E’ in questo momento difficile che arriva una commessa particolare. La WAAS, Whitehead Alenia Sistemi Subacquei, è azienda del gruppoFinmeccanica, che la presenta come “leader a livello mondiale nel settore dei Sistemi Subacquei”, produce siluri, come viene chiarito dal sito internet dove si ricorda come “più di 100 siluri sono in fase di produzione e di consegna per varie importanti Marine distribuite in tre diversi continenti”.
Contatta la Morellato Termotecnica (la ditta del gruppo che si occupa di idraulica, climatizzazione e solare termico), chiede un sopralluogo ed un preventivo per una serie di lavori tra cui un sistema di refrigerazione per una vasca piuttosto capiente che sarebbe usata per ricerca militare.
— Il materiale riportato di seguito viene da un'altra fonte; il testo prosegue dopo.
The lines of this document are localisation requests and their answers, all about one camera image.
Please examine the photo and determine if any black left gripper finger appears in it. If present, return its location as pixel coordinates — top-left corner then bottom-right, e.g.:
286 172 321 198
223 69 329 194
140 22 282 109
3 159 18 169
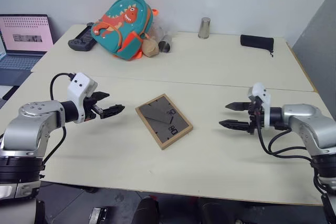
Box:
91 91 111 102
99 104 126 120

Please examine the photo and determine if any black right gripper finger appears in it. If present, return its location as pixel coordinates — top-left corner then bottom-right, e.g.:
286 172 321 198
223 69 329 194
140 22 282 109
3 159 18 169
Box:
225 101 250 112
218 119 251 132

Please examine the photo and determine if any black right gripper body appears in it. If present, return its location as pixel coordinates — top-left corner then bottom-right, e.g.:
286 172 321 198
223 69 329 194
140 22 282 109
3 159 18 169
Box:
247 99 264 134

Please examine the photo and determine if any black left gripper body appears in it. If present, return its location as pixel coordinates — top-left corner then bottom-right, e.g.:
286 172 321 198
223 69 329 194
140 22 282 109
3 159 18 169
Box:
83 95 102 122

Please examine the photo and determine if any open laptop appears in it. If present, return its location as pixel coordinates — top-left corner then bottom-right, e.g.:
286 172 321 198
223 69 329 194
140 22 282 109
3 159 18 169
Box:
0 14 55 71

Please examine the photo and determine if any wooden framed grey clock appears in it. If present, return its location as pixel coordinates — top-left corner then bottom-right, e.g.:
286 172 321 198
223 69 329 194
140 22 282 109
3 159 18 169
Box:
134 93 194 151

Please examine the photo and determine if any black handheld controller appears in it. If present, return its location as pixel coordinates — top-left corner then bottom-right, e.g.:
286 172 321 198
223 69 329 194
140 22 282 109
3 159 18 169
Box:
67 22 99 52

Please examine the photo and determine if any black fabric pouch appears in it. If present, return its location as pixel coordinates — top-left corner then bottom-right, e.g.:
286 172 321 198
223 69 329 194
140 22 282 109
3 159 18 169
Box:
239 34 275 58

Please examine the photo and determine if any teal dinosaur backpack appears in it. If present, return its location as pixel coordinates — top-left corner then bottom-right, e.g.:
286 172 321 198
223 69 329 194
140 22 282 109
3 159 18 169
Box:
90 0 161 62

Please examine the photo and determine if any clear glass jar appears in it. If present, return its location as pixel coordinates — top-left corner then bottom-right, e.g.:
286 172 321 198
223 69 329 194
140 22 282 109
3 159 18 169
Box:
157 34 173 53

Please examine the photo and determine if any tall steel cup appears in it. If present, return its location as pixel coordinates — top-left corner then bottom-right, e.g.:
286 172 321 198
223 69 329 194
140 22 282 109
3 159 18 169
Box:
197 16 212 39

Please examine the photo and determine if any clear plastic cup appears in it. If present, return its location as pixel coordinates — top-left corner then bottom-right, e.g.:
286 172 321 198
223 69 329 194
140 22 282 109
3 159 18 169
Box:
151 22 172 41

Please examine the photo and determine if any grey partition panel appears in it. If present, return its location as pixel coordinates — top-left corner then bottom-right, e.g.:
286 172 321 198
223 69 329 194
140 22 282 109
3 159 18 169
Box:
291 0 336 121

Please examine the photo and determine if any small metal block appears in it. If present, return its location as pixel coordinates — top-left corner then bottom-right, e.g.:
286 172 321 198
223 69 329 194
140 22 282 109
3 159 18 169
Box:
89 206 109 224

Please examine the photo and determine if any dark rounded shape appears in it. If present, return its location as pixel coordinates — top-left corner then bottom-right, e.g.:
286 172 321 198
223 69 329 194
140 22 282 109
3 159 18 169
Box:
136 197 161 224

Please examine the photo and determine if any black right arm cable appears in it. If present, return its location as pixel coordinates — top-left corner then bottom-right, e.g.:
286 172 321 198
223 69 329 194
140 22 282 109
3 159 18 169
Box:
256 125 326 196

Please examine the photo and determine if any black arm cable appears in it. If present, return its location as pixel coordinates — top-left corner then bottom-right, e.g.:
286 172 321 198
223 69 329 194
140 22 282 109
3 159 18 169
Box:
39 72 77 180
256 125 326 196

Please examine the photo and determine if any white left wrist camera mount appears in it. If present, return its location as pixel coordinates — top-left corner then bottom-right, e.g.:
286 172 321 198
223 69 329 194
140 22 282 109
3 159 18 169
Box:
67 72 99 124

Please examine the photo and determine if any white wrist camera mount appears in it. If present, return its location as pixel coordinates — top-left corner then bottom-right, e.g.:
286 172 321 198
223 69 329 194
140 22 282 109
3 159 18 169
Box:
67 72 99 124
247 82 272 128

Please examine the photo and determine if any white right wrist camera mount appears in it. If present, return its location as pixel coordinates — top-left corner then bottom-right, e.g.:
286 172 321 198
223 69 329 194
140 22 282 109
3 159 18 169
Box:
247 82 272 128

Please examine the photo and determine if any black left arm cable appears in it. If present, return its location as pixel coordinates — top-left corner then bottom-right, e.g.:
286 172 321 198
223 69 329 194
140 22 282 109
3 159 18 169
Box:
39 72 77 180

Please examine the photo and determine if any beige drawstring pouch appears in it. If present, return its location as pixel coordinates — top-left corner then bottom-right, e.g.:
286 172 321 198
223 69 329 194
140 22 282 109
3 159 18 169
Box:
142 33 160 58
Una commessa da 30mila euro, un terzo dei quali come margine netto, e che si sarebbe svolta in poco più di una settimana di lavoro. Ossigeno per le casse dell’azienda, basterebbe pensare che la cifra corrisponde a quello che si potrebbe ottenere con l’installazione di 38 climatizzatori o di 12 impianti di solare termico. Ma un evidente compromesso con l’etica aziendale: sostenere o non sostenere anche implicitamente la ricerca militare?

 

La discussione interna si apre. Alcuni lavoratori non sono d’accordo nel procedere, altri si trovano schiacciati dalla necessità di trovare commesse, lo stesso titolare esprime dubbi e si confronta con le diverse posizioni in campo. Parallelamente si apre un confronto con OdES, l’Officina dell’Economia Solidale di Pisa, il soggetto che facilita il processo di sviluppo del Distretto di Economia Solidale del comprensorio. E, lunedì scorso, il rifiuto: una breve email ma cortese, spiega che pur essendo “consapevoli che il nostro contributo alla realizzazione della struttura militare sarebbe stato marginale e certamente ci sarà un’altra azienda che ci sostituirà, […] non ce la sentiamo di mettere le nostre competenze al servizio di un’opera che potrà sviluppare tecnologia bellica […]”.

 

Un “no grazie” chiaro e motivato, nonostante una crisi economica non risolta ed una sostenibilità aziendale ancora non trovata. Un passo importante, ma c’è ancora molto da fare, come dice Valerio Morellato nella sua lettera inviata ad OdES, sulla “necessità di dare risposte all’interno dell’azienda a chi, tra i lavoratori, potrebbe non capire; l’importanza di approfondire forme di solidarietà e collaborazione all’interno del Patto del Distretto di Economia Solidale; il ruolo positivo che ha giocato e che potrebbe giocare l’economia solidale nell’aiutare le persone (prima che le aziende) a non rimanere compressi tra necessità e coerenza”.

 

Tra OdES e le aziende del gruppo Morellato inizierà forse un percorso più strutturato. Comunicazioni comuni su temi scelti, promozioni coordinate, una riflessione condivisa su come procedere. E’ un primo passo che però apre tante prospettive e molte domande: in che modo l’economia solidale italiana potrà essere protagonista delle strategie sostenibili di uscita dalla crisi? La risposta non c’è ancora, ma l’esempio della Morellato Termotecnica ci mostra come, davanti a percorsi chiari e ad un’economia solidale non autoreferenziale, sia possibile far emergere il meglio che c’è tra i piccoli imprenditori italiani.